The aggregation rate or frequency is typically the product of the collision frequency and aggregation efficiency presuming that collision is the rate determining step of the aggregation process. While the aggregation rate is proportional to the product of the number concentrations of the colliding particles (for dilute systems), the aggregation kernel K(x,x′) is proportional to the aggregation efficiency and can be seen as a rate constant representing the ‘reaction rate’ between clusters with sizes x and x′. The kernel form depends on the physical process (e.g. aggregation, flocculation, coalescence, coagulation etc.) under consideration.

2.4 Self-similarity solution to a PBE

The solution of the inverse problem capitalizing on the self-similarity of a PBE distribution has been described systematically by Ramkrishna (Ramkrishna, 2000; Wright and Ramkrishna, 1992) and the same methodology was essentially employed here. A self-similar (or self-preserving) distribution exhibits over time a shape that is preserved and a maximum whose position increases. The self-similar solution can be decomposed into time-invariant and -variant components by appropriate scaling of the variables. As a result, all curves of the self-preserving distribution collapse into a single curve.
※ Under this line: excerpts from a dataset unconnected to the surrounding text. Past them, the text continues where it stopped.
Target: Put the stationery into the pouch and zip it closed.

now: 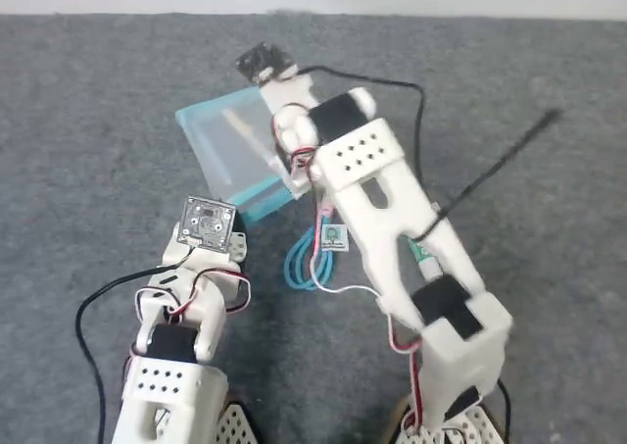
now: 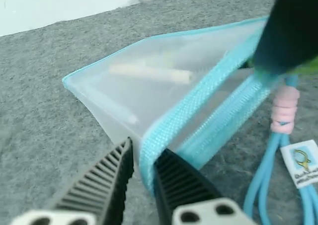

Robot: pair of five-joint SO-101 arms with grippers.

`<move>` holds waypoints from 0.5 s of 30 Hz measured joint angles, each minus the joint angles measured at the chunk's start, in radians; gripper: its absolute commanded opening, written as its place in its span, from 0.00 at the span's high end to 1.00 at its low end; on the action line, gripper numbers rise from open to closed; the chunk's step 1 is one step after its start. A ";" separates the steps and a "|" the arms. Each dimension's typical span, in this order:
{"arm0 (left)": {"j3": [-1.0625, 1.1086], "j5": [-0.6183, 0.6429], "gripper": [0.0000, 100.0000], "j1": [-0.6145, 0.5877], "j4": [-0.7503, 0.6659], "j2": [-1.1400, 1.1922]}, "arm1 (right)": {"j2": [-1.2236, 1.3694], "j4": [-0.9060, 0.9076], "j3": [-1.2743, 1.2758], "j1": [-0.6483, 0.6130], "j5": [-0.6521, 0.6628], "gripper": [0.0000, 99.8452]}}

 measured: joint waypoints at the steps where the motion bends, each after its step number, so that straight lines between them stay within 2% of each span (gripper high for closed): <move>1: 0.000 0.000 0.99 0.000 0.000 0.000 | -0.028 -0.003 -0.002 0.000 0.000 0.80; 4: 0.005 -0.009 0.99 0.008 0.002 0.002 | -0.115 0.000 0.002 -0.009 0.008 0.79; 8: 0.003 -0.009 0.99 0.002 0.002 0.002 | -0.204 -0.017 0.086 -0.012 0.034 0.73; 15: 0.003 -0.008 0.99 -0.037 0.002 0.002 | -0.345 -0.087 0.365 -0.009 0.066 0.76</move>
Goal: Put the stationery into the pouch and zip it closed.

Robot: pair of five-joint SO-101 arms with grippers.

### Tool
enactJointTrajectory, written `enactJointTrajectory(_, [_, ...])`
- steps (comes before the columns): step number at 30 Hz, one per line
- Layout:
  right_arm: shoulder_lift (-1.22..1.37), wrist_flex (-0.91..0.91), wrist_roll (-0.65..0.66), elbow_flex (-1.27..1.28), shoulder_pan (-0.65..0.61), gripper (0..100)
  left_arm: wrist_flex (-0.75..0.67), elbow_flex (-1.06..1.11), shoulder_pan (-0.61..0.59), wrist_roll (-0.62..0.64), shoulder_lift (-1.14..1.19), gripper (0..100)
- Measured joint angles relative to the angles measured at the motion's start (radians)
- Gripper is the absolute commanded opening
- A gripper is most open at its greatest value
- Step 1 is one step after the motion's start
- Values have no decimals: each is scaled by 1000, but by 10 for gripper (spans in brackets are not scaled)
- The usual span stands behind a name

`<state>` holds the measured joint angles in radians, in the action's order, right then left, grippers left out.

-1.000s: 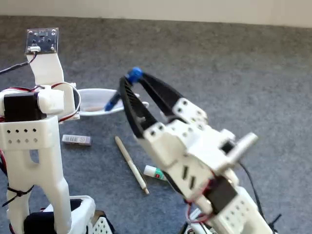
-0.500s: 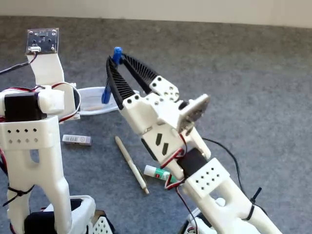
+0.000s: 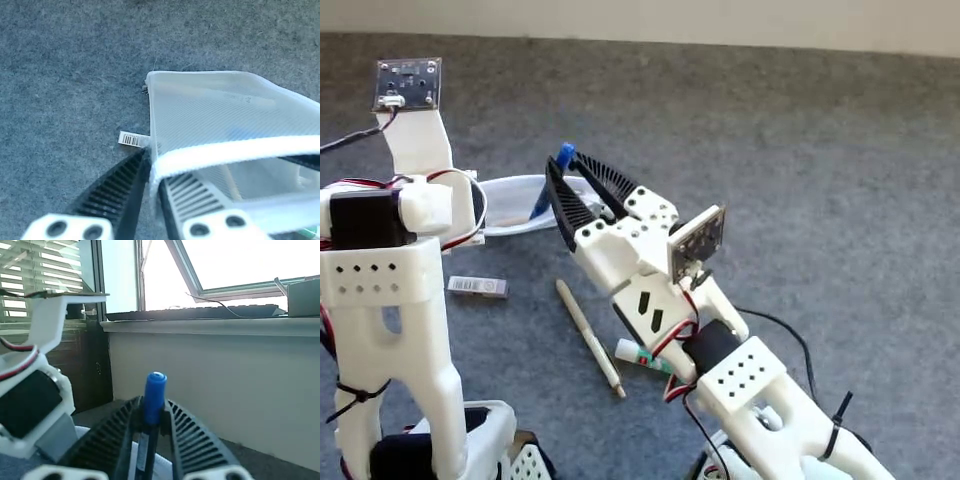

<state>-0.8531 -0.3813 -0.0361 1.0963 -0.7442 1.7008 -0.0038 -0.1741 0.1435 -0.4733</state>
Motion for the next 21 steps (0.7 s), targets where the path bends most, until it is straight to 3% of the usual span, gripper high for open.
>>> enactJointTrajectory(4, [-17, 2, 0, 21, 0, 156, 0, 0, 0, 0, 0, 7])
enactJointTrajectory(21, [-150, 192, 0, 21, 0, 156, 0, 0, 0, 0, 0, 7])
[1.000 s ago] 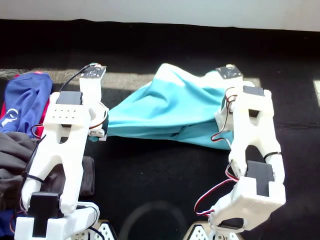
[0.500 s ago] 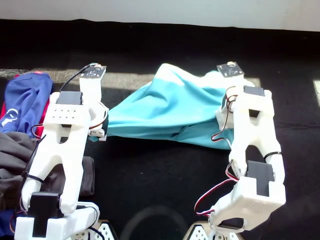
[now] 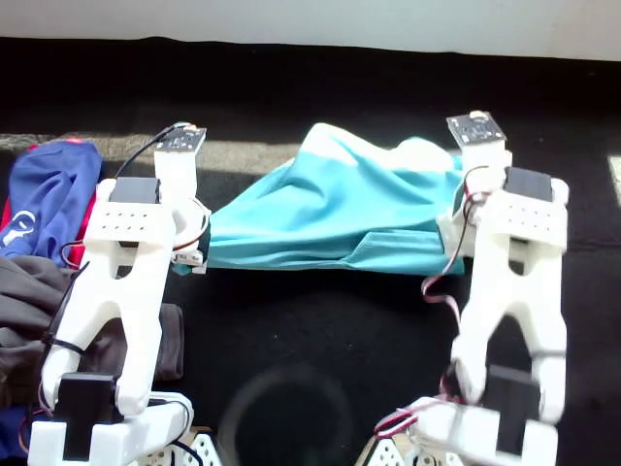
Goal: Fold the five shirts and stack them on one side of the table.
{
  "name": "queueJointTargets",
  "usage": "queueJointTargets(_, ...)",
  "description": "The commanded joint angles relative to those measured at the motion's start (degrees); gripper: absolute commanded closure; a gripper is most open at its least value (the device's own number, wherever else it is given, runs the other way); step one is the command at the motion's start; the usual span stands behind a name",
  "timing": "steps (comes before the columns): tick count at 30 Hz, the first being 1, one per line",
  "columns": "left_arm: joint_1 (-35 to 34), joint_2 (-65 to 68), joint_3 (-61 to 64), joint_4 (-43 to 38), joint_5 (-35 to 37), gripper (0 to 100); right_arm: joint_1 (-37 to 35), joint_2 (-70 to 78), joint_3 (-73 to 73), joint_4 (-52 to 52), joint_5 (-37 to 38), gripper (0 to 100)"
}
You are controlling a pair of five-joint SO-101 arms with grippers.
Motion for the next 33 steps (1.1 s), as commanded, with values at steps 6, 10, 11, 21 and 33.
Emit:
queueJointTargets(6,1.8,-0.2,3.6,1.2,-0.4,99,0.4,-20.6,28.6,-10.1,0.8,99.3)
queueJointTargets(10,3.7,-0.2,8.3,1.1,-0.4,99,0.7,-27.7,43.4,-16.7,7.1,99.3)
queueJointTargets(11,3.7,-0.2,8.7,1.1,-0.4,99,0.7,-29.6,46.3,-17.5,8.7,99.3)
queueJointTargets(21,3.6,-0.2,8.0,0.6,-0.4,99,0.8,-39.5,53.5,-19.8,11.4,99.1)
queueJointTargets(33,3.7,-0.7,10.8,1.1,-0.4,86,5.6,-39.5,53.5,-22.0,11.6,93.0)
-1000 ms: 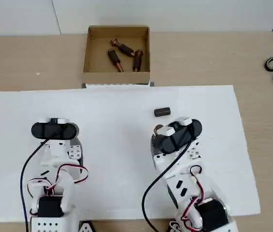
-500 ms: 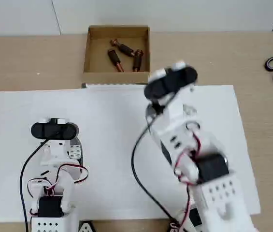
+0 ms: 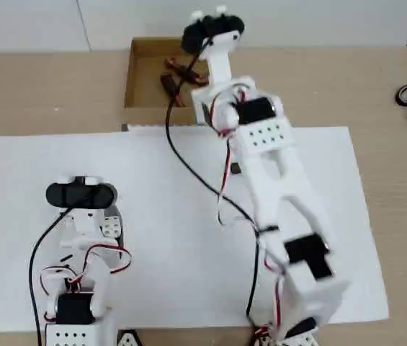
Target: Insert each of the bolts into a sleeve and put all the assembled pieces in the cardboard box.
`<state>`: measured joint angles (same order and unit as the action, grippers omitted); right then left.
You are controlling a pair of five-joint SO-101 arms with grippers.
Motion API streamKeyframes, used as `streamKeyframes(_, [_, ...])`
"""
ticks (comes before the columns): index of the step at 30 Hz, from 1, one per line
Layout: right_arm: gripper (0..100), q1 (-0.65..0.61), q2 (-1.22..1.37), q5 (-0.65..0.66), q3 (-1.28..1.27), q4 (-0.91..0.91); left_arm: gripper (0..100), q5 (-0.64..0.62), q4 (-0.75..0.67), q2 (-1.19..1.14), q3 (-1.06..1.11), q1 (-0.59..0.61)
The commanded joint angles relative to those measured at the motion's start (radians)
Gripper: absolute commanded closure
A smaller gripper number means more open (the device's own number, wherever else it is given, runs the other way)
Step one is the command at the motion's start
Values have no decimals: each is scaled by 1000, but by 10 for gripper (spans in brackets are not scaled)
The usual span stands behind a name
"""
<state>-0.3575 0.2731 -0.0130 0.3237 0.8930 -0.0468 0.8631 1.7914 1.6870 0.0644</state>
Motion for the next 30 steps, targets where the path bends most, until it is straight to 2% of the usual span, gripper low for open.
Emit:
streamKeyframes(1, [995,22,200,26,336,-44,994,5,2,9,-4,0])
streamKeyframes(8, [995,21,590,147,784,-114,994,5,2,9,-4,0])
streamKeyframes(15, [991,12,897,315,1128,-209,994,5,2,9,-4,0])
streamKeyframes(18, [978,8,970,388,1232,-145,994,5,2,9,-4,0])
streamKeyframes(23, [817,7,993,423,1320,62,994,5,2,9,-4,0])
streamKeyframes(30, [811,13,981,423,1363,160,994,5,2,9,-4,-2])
Here, n(x,t) can be written as (Ramkrishna, 2000):

$$n(x,t)=g(t)f(z)$$ (Eq. 2)

where the variable z corresponding to a dimensionless normalized particle size is defined as:

$$z=\frac{x}{S(t)}$$ (Eq.3)

The functions s(t), g(t), and f(z) (time-invariant) to be determined are nonnegative and smooth. The function s(t) expressing the mean aggregate size is taken as the ratio of successive moments M_i(t), M_i+1(t) of the distribution:

$$S(t)=\frac{M_{(i+1)}(t)}{M_i(t)}$$ (Eq.4)

where

$$M_i(t)={\int }_{x_{\mathit{min}}}^{x_{\mathit{max}}}{x}^{i}n(x,t)dx$$ (Eq. 5)

The PBE can be expressed in terms of the cumulative volume fraction, which is a probability distribution function:

$$\frac{\partial F(x,t)}{\partial t}+\frac{\partial [X(t)\frac{M_1\partial F(x,t)}{x\partial x}]}{\partial x}=-{\int }_0^x{dF}^{\prime }(x^{\prime },t){\int }_{x-x^{\prime }}^{\infty }\frac{dF(x^{″},t)}{x^{″}}K(x^{\prime },x^{″})$$ (Eq.6)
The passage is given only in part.